Dry reforming of CH₄ with CO₂ is an effective way to convert these two greenhouse gases into useful industrial feedstock. Here, we designed and developed Ni@Y₂O₃ nanofibers catalyst by pyrolyzing sheet-like Ni₂(CO₃) (OH)₂ grown in situ on the surface of Y₂O₃ nanofibers. Y₂O₃ nanofibers support can not only promote the contact of the reaction gas with the catalyst due to its self-supporting effect, but also improve the ability to capture CO₂ because of its basic oxide properties. Meanwhile, the oxygen exchange between the catalyst and CO₂ could promote the oxidation of carbon deposits, and further improve activity and stability of the catalyst. Besides, the catalyst obtained by low-temperature pyrolysis could maintain the sheet-structure of nickel on the surface of support, which is conducive to improve its catalytic activity, stability, and resistance to carbon deposition. This work has a positive effect on improving the design of catalysts as well as producing industrial chemicals and reducing the environmental pollution.
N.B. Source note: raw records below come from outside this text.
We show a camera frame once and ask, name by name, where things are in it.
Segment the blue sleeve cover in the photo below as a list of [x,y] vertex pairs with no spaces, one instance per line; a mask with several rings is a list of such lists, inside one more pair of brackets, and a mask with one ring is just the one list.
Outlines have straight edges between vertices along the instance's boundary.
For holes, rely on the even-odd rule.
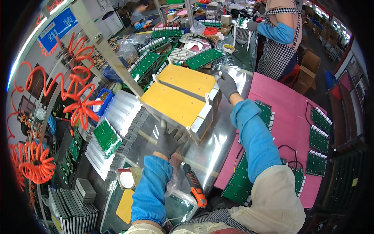
[[257,31],[261,35],[264,35],[280,44],[289,45],[294,39],[294,30],[283,23],[278,23],[276,27],[266,23],[259,23]]
[[144,165],[142,178],[132,196],[131,222],[145,219],[162,226],[166,218],[166,184],[170,181],[173,167],[156,156],[145,156]]
[[230,115],[239,130],[240,142],[247,152],[248,178],[254,183],[256,177],[274,165],[281,165],[281,156],[273,137],[260,118],[261,109],[252,101],[238,102]]
[[48,124],[50,126],[50,132],[53,135],[56,134],[57,126],[56,126],[55,118],[53,118],[53,115],[49,115]]
[[140,30],[144,27],[145,23],[138,23],[137,25],[134,25],[136,30]]

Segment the yellow sticker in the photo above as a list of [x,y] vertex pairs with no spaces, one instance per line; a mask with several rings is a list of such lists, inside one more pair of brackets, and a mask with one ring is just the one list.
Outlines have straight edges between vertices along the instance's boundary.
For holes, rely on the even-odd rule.
[[352,187],[354,187],[354,186],[357,185],[357,180],[358,180],[358,178],[353,179],[353,181],[352,181]]

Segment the hand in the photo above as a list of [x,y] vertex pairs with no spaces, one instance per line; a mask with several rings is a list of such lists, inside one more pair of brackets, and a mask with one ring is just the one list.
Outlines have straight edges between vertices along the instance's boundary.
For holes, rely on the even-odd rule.
[[175,128],[170,134],[169,129],[166,125],[166,121],[161,119],[160,121],[160,129],[159,129],[159,137],[156,143],[156,152],[165,155],[168,159],[171,159],[171,155],[179,148],[179,146],[186,143],[187,139],[180,140],[183,136],[183,133],[177,133],[177,129]]
[[227,98],[229,102],[230,102],[230,96],[232,94],[239,93],[237,91],[237,87],[236,87],[236,83],[234,79],[227,72],[222,72],[222,77],[215,75],[214,78],[217,81],[221,92],[223,93],[223,95],[225,95],[225,97]]
[[247,29],[249,31],[257,31],[257,26],[258,26],[258,23],[254,22],[254,21],[250,21],[247,23]]

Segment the plaid apron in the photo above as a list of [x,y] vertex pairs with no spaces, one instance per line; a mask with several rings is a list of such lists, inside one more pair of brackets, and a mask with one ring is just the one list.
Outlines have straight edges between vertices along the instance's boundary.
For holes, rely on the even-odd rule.
[[[296,8],[277,8],[270,11],[265,11],[264,19],[267,24],[274,26],[268,15],[292,13],[301,14],[301,12]],[[296,53],[295,46],[299,36],[300,30],[300,17],[298,17],[296,33],[293,41],[292,48],[288,45],[280,44],[272,39],[266,38],[263,55],[258,62],[257,72],[270,77],[274,80],[278,80],[282,75],[284,69],[288,65],[292,56]]]
[[169,233],[172,233],[176,227],[183,224],[200,224],[200,223],[224,223],[230,227],[245,231],[250,234],[257,234],[254,231],[249,230],[241,223],[235,221],[235,219],[231,218],[228,209],[221,209],[215,210],[211,212],[206,212],[190,221],[185,221],[180,224],[175,225]]
用CO ₂干重整CH ₄是将这两种温室气体转化成有用的工业原料的有效方法。在这里，我们通过热解在Y ₂ O ₃纳米纤维表面上原位生长的片状Ni ₂（CO ₃）（OH）_2来设计和开发Ni @ Y ₂ O ₃纳米纤维催化剂。Y ₂ O ₃纳米纤维载体由于自身的支持作用，不仅可以促进反应气体与催化剂的接触，还可以提高捕获CO ₂的能力。由于其基本的氧化物特性。同时，催化剂与CO ₂之间的氧交换可以促进碳沉积物的氧化，并进一步提高催化剂的活性和稳定性。此外，通过低温热解获得的催化剂可以在载体表面上保持镍的片状结构，这有利于提高其催化活性，稳定性和抗碳沉积性。这项工作对改进催化剂的设计以及生产工业化学品和减少环境污染具有积极作用。